TVRINews, Nagekeo
Jalur Pantai Utara (Pantura) Flores yang menghubungkan Kabupaten Nagekeo menuju Kabupaten Manggarai Timur masih tertutup material longsor pascagempa berkekuatan magnitudo 7,7 yang mengguncang Flores pada 15 Agustus 2026. Salah satu material di badan jalan berupa batu berukuran besar dengan diameter diperkirakan mencapai 2,5 meter.
Keberadaan batu besar tersebut membuat kendaraan yang melintas harus memperlambat laju dan meningkatkan kewaspadaan.
Ippi, salah seorang relawan yang melintas membawa bantuan untuk korban gempa, mengatakan material batu besar tersebut cukup mengganggu kelancaran arus kendaraan, terutama armada yang membawa bantuan kemanusiaan menuju wilayah terdampak.
Menurutnya, pengendara terpaksa berhati-hati saat melewati titik tersebut karena batu berada di tengah badan jalan dan membahayakan pengguna jalan.
“Batu besar masih berada di tengah jalan.
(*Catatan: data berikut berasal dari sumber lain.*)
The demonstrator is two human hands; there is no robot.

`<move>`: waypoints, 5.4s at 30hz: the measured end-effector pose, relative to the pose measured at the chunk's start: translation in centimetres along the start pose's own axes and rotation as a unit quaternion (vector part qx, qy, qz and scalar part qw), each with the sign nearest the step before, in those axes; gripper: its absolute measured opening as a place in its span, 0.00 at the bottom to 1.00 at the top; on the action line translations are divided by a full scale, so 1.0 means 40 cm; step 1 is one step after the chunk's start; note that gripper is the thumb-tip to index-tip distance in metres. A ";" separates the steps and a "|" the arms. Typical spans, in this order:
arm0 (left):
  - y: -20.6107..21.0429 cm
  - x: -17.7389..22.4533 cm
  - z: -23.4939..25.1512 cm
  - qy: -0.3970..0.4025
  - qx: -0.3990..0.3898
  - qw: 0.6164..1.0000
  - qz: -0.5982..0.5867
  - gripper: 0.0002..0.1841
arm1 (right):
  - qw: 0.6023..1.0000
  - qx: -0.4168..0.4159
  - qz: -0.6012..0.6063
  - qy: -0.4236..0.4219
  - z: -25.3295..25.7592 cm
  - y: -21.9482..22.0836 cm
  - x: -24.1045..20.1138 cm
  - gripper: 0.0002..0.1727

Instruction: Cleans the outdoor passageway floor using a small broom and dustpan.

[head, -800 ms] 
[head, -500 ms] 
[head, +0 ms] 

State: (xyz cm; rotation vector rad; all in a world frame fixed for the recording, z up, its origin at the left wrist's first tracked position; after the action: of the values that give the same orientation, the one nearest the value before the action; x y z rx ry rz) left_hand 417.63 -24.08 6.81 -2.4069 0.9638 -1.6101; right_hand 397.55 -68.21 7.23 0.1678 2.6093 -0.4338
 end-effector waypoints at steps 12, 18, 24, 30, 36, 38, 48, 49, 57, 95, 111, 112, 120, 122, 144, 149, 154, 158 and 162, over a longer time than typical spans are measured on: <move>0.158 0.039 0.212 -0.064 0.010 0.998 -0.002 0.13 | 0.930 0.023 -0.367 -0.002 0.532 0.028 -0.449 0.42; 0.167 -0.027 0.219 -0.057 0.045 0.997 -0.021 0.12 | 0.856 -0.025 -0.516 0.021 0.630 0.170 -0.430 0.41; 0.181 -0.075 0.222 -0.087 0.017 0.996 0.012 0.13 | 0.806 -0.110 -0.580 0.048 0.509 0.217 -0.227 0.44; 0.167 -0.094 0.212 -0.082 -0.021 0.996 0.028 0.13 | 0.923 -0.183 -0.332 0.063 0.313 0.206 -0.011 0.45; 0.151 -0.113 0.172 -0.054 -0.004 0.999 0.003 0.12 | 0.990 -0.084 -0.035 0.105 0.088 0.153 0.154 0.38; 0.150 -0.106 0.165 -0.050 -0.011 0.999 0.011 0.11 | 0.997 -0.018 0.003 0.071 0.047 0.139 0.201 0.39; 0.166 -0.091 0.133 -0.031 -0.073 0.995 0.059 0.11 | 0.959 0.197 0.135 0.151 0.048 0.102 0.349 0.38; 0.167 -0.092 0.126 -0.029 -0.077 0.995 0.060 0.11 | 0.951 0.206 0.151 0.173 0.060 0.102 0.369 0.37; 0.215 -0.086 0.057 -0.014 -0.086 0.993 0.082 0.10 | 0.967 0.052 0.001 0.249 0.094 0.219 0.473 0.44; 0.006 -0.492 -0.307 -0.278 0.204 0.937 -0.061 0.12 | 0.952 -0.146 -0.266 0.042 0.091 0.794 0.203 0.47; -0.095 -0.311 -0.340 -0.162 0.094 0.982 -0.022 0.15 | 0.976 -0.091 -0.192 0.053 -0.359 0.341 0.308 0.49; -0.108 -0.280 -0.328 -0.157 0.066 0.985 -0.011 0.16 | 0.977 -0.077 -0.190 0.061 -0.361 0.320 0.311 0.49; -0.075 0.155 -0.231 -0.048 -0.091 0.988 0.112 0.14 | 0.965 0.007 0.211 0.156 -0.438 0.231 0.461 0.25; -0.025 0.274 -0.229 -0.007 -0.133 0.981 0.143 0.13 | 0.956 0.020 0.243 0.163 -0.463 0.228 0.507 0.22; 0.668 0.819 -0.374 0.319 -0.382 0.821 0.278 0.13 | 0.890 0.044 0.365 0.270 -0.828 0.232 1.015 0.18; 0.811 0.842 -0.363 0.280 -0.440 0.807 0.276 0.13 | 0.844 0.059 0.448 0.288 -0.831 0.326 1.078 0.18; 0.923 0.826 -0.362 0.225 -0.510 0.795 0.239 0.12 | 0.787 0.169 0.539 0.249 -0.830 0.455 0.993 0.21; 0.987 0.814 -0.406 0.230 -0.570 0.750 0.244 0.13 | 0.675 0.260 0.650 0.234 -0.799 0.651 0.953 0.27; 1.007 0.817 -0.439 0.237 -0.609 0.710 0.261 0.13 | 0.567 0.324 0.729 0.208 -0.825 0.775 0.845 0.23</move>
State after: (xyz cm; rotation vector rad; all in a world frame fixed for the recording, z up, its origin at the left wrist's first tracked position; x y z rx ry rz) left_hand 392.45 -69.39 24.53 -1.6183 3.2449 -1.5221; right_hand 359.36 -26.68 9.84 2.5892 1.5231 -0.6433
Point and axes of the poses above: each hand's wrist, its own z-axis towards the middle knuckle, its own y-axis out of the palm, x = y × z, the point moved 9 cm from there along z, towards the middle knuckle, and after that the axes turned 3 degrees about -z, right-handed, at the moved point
Jadi kendaraan harus ekstra hati-hati untuk melintas,” ujar Ippi.
Kondisi jalan yang tertutup material longsor tersebut turut memperlambat proses pendistribusian bantuan kepada masyarakat yang terdampak gempa di lapangan.
Para relawan harus menyesuaikan kecepatan kendaraan dan lebih berhati-hati ketika melewati sejumlah titik yang masih dipenuhi material longsoran.
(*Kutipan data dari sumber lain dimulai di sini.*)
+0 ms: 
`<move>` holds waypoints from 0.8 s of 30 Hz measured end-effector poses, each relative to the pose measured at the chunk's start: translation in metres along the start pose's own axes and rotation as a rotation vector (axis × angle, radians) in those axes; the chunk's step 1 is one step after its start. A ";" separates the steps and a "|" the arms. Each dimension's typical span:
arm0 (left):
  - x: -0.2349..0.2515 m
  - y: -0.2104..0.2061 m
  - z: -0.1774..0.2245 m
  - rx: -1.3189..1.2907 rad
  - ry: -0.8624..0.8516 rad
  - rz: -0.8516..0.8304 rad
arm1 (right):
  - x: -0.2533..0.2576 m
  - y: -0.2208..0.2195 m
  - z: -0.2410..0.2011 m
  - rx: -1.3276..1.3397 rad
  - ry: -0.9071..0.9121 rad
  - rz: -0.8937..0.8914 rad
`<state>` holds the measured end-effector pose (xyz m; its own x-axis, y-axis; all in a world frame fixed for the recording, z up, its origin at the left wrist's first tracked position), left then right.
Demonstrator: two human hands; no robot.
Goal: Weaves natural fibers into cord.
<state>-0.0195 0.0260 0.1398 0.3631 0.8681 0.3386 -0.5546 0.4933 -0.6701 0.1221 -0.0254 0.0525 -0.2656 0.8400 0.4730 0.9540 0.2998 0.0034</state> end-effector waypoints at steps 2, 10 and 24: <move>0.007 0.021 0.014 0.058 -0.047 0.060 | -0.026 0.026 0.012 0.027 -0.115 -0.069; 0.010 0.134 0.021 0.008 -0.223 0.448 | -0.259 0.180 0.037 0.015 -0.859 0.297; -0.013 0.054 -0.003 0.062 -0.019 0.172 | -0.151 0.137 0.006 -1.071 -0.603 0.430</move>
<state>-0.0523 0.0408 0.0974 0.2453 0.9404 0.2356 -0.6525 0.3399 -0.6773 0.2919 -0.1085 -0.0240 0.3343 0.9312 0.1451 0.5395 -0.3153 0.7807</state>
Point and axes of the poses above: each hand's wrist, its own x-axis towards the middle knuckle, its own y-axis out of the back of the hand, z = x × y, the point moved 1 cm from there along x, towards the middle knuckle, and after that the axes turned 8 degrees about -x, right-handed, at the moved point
Jalur Pantura Utara Flores menjadi salah satu akses penting dalam mobilisasi masyarakat maupun distribusi bantuan kemanusiaan dari wilayah Nagekeo menuju daerah-daerah terdampak di Flores bagian timur.
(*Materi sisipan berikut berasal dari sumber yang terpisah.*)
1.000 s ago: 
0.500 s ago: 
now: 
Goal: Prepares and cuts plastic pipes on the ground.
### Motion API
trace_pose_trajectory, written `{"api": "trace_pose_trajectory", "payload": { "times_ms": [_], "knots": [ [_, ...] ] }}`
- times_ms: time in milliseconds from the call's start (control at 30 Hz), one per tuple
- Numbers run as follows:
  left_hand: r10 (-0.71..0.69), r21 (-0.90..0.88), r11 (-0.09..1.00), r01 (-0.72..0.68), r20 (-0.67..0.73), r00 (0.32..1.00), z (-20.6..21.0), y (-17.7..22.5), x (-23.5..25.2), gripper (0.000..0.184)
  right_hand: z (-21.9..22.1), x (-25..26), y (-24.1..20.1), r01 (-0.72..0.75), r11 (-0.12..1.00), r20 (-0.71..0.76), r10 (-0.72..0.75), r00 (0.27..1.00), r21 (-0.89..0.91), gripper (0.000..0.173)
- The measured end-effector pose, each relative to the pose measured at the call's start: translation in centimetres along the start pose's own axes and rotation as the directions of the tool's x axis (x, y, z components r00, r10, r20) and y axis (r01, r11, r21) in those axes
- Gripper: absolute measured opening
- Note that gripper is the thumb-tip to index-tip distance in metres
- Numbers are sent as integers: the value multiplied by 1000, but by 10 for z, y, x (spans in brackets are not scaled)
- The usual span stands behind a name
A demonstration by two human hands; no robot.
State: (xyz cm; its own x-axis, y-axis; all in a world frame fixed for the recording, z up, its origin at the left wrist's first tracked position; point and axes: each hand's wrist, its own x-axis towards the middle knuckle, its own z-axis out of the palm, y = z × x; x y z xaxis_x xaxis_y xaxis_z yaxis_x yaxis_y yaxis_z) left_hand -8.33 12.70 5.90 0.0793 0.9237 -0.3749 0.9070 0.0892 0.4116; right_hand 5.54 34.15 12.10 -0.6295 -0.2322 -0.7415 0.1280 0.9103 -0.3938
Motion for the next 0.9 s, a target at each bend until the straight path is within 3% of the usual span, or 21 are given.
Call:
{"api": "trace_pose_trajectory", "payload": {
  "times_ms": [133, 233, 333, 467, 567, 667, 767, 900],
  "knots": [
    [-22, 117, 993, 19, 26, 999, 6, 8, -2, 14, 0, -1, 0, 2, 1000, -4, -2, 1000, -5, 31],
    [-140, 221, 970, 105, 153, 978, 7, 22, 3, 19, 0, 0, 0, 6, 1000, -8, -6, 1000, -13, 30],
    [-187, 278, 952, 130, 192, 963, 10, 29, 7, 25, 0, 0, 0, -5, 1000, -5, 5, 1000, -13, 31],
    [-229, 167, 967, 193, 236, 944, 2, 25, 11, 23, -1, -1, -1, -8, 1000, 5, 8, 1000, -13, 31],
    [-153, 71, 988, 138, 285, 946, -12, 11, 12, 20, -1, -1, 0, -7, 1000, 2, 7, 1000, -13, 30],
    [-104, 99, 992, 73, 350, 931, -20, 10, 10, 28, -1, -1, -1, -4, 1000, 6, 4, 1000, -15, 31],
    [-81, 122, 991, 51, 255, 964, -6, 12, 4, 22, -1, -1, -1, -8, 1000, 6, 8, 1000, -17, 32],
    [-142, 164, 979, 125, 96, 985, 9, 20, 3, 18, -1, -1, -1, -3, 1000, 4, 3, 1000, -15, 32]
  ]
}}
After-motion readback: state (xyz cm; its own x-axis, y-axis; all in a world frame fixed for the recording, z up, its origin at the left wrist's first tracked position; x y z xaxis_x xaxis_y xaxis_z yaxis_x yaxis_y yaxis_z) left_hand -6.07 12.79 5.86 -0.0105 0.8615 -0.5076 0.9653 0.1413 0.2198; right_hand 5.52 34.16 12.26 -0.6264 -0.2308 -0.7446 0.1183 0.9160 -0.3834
Para relawan berharap material longsor, khususnya batu berukuran besar yang masih berada di badan jalan, dapat segera dievakuasi oleh pihak terkait.
Pembersihan jalan diharapkan membuat akses transportasi kembali normal sehingga proses penyaluran bantuan kepada korban gempa dapat berlangsung lebih cepat dan aman.